** Directions **
Look through the entries below, please, and copy every line with the word "gripper".

Entries taken from a collection
• • •

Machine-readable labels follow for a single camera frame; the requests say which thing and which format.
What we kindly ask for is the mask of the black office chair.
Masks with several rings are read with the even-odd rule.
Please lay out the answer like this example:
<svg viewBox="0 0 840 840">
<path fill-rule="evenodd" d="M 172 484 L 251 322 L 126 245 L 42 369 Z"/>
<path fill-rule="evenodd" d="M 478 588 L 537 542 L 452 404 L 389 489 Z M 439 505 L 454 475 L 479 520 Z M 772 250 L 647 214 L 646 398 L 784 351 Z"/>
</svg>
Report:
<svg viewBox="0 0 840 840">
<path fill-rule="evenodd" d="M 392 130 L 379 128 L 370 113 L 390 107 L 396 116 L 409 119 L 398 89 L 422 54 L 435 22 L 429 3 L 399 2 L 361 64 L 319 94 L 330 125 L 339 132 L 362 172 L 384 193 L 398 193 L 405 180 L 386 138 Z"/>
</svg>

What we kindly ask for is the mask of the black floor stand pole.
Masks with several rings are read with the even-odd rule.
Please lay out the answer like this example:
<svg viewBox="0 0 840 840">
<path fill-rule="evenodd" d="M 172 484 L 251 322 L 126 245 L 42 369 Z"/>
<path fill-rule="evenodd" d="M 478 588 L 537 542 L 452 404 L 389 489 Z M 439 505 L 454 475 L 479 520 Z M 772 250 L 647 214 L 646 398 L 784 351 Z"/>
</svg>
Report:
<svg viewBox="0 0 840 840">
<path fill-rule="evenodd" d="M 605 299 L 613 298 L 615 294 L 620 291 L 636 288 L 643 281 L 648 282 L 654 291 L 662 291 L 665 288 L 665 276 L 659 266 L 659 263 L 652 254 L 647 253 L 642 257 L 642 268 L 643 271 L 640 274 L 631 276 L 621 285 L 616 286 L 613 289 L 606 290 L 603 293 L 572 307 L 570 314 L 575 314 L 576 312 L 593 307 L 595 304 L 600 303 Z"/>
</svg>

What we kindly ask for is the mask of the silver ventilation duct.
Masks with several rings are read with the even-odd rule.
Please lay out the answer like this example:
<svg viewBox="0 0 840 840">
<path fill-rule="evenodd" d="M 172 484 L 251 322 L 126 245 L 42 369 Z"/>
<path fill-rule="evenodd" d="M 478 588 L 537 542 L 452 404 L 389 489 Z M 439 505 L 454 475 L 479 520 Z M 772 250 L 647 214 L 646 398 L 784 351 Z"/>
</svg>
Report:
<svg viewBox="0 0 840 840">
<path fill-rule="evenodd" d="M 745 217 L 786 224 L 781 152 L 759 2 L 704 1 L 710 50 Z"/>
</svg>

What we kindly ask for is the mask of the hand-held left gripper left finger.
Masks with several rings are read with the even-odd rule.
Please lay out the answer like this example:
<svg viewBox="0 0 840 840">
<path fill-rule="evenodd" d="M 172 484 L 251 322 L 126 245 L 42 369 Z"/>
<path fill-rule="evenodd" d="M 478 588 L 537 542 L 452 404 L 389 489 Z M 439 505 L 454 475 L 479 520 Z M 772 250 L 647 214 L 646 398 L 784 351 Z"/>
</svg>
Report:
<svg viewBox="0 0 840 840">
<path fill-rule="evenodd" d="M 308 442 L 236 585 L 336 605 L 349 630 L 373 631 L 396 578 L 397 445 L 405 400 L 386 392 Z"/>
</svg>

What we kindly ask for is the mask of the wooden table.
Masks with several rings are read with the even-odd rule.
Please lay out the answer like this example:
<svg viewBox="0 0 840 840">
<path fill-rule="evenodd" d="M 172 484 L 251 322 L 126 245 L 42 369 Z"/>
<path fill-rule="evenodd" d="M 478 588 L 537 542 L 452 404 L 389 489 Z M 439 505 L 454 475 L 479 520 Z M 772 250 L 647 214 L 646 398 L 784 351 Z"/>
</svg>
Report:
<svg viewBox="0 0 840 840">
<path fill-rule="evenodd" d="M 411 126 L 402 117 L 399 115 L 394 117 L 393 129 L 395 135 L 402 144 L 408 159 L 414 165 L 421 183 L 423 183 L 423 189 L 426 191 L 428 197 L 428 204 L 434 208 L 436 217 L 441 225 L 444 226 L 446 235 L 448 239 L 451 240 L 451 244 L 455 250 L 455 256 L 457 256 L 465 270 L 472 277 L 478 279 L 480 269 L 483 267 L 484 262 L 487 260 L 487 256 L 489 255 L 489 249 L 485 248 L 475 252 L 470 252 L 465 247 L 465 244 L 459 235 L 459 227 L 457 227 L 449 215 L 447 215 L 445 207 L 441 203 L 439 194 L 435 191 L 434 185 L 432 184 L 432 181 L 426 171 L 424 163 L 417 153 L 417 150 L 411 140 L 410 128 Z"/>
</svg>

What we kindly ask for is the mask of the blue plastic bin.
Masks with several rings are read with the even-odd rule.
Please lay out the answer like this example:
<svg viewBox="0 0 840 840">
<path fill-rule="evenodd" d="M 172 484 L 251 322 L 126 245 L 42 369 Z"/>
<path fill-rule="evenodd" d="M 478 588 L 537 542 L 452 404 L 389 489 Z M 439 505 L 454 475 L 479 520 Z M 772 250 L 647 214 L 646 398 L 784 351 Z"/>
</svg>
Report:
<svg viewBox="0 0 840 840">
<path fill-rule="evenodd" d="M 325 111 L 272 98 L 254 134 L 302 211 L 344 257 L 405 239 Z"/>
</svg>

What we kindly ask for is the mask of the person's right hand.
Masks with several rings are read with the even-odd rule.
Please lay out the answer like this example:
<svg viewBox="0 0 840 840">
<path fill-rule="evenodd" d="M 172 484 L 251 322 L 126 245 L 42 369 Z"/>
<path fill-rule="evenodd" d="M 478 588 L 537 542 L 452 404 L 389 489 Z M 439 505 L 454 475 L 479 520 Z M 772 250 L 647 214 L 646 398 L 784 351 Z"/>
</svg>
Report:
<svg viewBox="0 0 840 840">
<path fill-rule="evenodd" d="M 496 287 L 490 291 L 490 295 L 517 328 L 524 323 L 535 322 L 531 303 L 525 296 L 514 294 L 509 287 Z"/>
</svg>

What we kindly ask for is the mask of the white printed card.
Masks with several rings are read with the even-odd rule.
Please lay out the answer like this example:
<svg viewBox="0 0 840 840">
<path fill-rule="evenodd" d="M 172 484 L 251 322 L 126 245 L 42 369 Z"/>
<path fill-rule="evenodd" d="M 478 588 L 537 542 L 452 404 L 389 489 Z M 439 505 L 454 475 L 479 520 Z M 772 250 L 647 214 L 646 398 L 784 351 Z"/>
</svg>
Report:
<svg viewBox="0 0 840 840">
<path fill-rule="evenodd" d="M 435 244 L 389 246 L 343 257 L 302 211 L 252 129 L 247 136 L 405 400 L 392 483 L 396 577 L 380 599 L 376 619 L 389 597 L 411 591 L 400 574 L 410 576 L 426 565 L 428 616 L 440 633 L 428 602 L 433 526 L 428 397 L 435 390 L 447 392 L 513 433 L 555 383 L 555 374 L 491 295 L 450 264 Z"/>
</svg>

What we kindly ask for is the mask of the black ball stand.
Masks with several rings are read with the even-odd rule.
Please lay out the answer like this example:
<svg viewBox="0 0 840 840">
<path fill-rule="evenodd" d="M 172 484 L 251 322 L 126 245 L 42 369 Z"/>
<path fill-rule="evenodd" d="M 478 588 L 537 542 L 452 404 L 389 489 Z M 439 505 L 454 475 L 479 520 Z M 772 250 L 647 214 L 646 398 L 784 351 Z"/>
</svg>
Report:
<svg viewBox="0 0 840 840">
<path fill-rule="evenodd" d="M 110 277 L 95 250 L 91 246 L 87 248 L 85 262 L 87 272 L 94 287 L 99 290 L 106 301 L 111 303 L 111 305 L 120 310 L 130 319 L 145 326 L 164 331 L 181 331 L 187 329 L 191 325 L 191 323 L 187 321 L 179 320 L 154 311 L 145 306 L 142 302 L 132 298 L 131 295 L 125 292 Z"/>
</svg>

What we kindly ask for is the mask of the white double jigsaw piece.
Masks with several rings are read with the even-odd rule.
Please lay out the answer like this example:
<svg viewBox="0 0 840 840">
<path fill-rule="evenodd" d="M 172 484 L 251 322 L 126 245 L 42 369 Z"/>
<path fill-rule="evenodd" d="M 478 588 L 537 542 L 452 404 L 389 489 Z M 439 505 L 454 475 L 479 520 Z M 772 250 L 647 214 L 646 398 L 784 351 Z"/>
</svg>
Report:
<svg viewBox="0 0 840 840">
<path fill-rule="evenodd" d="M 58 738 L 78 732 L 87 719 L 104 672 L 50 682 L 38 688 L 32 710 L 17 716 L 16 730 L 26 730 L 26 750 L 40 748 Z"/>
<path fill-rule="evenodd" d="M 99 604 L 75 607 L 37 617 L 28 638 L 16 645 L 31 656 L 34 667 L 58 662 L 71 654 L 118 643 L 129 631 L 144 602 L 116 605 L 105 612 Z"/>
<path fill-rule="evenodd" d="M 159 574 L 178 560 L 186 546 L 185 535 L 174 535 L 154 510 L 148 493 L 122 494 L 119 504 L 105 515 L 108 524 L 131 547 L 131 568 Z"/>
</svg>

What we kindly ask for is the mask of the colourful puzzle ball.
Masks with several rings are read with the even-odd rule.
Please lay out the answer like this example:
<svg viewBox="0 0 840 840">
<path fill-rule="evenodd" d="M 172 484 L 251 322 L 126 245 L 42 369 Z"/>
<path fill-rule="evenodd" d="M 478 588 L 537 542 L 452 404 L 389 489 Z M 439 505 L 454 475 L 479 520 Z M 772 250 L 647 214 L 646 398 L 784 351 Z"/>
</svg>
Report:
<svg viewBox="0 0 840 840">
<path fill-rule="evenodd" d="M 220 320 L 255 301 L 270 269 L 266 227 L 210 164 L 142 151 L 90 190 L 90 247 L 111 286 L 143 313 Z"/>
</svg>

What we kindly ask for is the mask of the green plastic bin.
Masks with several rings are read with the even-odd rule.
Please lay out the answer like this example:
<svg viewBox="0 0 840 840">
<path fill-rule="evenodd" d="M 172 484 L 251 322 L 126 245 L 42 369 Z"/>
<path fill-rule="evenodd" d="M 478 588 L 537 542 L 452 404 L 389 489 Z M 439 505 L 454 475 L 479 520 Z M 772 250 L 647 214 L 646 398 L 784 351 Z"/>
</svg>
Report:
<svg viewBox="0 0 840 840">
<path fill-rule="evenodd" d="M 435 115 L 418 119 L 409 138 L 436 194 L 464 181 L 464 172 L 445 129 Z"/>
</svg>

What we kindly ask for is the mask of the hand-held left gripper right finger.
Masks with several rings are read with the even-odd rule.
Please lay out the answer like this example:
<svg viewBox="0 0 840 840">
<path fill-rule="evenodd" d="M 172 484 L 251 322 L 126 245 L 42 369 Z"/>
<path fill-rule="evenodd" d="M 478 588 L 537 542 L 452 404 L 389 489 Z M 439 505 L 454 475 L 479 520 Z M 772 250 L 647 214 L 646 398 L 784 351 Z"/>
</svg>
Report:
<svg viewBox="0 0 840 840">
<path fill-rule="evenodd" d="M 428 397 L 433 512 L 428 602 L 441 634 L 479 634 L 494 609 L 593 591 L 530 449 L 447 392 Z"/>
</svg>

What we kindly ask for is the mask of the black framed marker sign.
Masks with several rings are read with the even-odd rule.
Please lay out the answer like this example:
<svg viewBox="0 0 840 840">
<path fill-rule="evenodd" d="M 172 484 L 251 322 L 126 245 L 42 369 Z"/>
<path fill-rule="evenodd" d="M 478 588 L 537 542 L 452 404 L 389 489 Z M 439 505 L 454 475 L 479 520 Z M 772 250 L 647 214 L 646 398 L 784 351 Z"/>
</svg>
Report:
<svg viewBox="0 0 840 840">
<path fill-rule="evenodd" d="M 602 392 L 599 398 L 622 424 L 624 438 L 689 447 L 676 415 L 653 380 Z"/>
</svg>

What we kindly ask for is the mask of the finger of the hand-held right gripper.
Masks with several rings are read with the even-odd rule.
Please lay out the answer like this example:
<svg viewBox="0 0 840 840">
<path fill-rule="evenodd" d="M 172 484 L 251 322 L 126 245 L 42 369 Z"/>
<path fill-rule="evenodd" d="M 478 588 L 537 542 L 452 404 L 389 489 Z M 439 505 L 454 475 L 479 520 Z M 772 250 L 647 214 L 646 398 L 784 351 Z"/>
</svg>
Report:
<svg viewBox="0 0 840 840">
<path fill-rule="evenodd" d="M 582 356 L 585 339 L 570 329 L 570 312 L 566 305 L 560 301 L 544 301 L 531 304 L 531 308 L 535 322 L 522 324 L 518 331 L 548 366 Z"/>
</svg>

• • •

** Exercise response **
What we kindly ask for is the mask of the hand-held left gripper left finger.
What we kindly ask for is the mask of the hand-held left gripper right finger.
What we kindly ask for is the mask of the finger of the hand-held right gripper.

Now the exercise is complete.